Written by Professors Dalia Gesualdi-Fecteau, Anne-Julie Rolland, and Gilles Trudeau, labour law professors at the University of Montreal and members of the Interuniversity Research Centre on Globalization and Work (CRIMT)
While we are still taking stock of the federal government’s intervention in the recent Air Canada strike—where section 107 of the Canada Labour Code was invoked in an attempt to end a work stoppage (described in the recent blog article by Professor David Doorey) – a bill introduced by the Quebec government last May will grant governments unprecedented power to intervene during a strike or a lock out. Taken together, these interventions signal a troubling evolution in Canadian labour relations: the growing normalization of executive powers to curtail strikes in the name of the “public interest”.
In May 2025, the Quebec government adopted Bill 89 (2025, c. 14), which claims to “better account for the needs of the population” during strikes and lockouts. The title sounds reassuring. But make no mistake: this proposed legislation marks a major retreat in workers’ rights – especially the right to strike, a cornerstone of our social democracy.
Under the guise of protecting the public, Bill 89 gives the government new powers that undermine the balance of power between workers and employers. It introduces sweeping changes to the Quebec Labour Code that make it easier to shut down strikes or reduce their impact and force arbitration — a major shift in the way labour disputes are resolved in Quebec.
Perceived by many as the worst setback in terms of collective labour rights since the advent of the Labour Code, Bill 89 proposes two major changes to how strikes are managed. First, it gives the Minister of Labour who deems a strike harmful to the public — based on vague criteria like “serious or irreparable harm” — the power to unilaterally end a strike or lockout, or prevent it if it has not yet started, by imposing binding arbitration. This provision applies to a wide range of sectors — including transportation, food processing, or private eldercare.
Second, Bill 89 expands mandatory service requirements during a strike in sectors deemed important to the general “well-being of the population”. Before a strike or lockout begins or after it has begun, the government can issue a decree naming a specific employer and its certified union as being subject to this new “well-being” services regime. The decree will bring the Administrative Labour Tribunal to assess, at the request of a party, whether services should be maintained during the strike or lockout and likely require workers – working both in the public and the private sectors with only few exceptions – to continue providing services during a strike. The “well-being” services to be maintained are those which would be considered necessary to prevent the social, environmental or economic security of the population from being disproportionately affected by the strike or lock-out. Unlike the well-established concept of “essential services,” which applies only when health or safety is at risk, “well-being” could be interpreted to include anything from inconvenience to profit loss. In some cases, the rules on essential services are likely to overlap the changes brought by Bill 89. For example, a public transit strike or a food delivery slowdown might now be grounds to demand continued service, weakening the effectiveness of any collective action.

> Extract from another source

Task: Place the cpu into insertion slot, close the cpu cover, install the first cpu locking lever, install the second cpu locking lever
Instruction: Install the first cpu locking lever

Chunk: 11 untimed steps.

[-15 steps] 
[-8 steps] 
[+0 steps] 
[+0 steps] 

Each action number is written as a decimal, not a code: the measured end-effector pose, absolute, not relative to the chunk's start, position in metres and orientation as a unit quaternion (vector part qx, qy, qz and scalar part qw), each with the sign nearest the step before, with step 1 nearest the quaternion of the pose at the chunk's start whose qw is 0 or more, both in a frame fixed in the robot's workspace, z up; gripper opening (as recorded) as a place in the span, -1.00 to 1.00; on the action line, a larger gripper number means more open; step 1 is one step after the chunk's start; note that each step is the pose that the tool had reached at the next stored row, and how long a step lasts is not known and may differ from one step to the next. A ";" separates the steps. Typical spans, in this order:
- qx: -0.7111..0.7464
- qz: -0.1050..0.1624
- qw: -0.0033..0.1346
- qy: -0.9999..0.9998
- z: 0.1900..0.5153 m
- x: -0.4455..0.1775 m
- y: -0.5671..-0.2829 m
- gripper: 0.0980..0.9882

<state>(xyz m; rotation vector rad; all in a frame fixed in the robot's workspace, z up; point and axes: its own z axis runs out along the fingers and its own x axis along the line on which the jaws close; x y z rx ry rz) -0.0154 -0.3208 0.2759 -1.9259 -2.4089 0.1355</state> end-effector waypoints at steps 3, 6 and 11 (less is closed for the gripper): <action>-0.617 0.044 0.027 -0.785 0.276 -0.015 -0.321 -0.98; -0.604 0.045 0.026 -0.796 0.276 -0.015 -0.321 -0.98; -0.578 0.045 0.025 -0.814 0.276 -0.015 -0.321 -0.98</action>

The result? Confusion, overlapping rules, and a flood of legal challenges. Strikes could be halted before they even begin, and every conflict might require months of litigation to determine whether the restrictions apply.

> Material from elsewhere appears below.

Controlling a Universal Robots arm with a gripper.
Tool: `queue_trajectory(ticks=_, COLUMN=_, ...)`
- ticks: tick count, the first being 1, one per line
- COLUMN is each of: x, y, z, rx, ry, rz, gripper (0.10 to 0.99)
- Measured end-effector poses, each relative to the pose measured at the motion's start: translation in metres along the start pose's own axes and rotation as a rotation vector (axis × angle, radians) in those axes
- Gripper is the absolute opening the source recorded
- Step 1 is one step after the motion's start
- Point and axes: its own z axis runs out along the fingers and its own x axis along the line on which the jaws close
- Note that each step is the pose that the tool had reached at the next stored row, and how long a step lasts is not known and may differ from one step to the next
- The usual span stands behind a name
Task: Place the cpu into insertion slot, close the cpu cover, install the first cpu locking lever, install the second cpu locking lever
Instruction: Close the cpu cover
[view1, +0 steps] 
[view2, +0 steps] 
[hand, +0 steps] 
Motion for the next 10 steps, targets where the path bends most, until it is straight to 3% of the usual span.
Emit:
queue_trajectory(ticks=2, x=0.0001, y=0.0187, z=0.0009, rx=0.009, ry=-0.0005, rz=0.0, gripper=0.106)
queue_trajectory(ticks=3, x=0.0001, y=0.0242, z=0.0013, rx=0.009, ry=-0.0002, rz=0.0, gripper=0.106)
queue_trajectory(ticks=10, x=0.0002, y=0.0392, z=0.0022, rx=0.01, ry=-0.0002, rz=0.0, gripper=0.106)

From a historical perspective, Bill 89 represents a sharp departure from the foundational principles that have shaped Quebec’s labour relations system in the past six decades. Throughout the 20th century, Quebec gradually moved away from a model of state paternalism and employer dominance toward one that emphasized collective bargaining, union autonomy, and legal recognition of workers’ rights.
Bill 89 threatens to reverse this legacy. By recentralizing power in the hands of the state, particularly through the discretionary authority granted to the Minister of Labour and the expanded powers of the Tribunal, it echoes an older model of labour relations—one where the government acted as an arbitrator of last resort, often favouring order over equity.
Bill 89 reintroduces executive discretion where legal predictability once prevailed, and re-politicizes labour conflicts in a way that risks undermining decades of progress. It introduces differentiated treatment between workplaces, even within the same sector of activity. In this sense, the bill does not simply regulate the right to strike — it repositions the role of the state in ways that contradict the core values of labour law.
While the Minister of Labour has assured Parliament that he would use his new powers sparingly, he stated just this week, in the context of the ongoing strike by Montreal public transportation maintenance workers, that Bill 89 could have been a game-changer if only it were effective. Although the law will not come into force until next November, the shift in the way labour disputes are resolved in Quebec is already being felt.
In July 2025, media outlets reported that four McGill faculty associations, representing more than 500 professors, filed a judicial review application, asking that Bill 89 be declared unconstitutional and invalid from the moment of its enactment. It is likely that several other unions and labour federations will follow suit, launching their own constitutional challenges against Bill 89.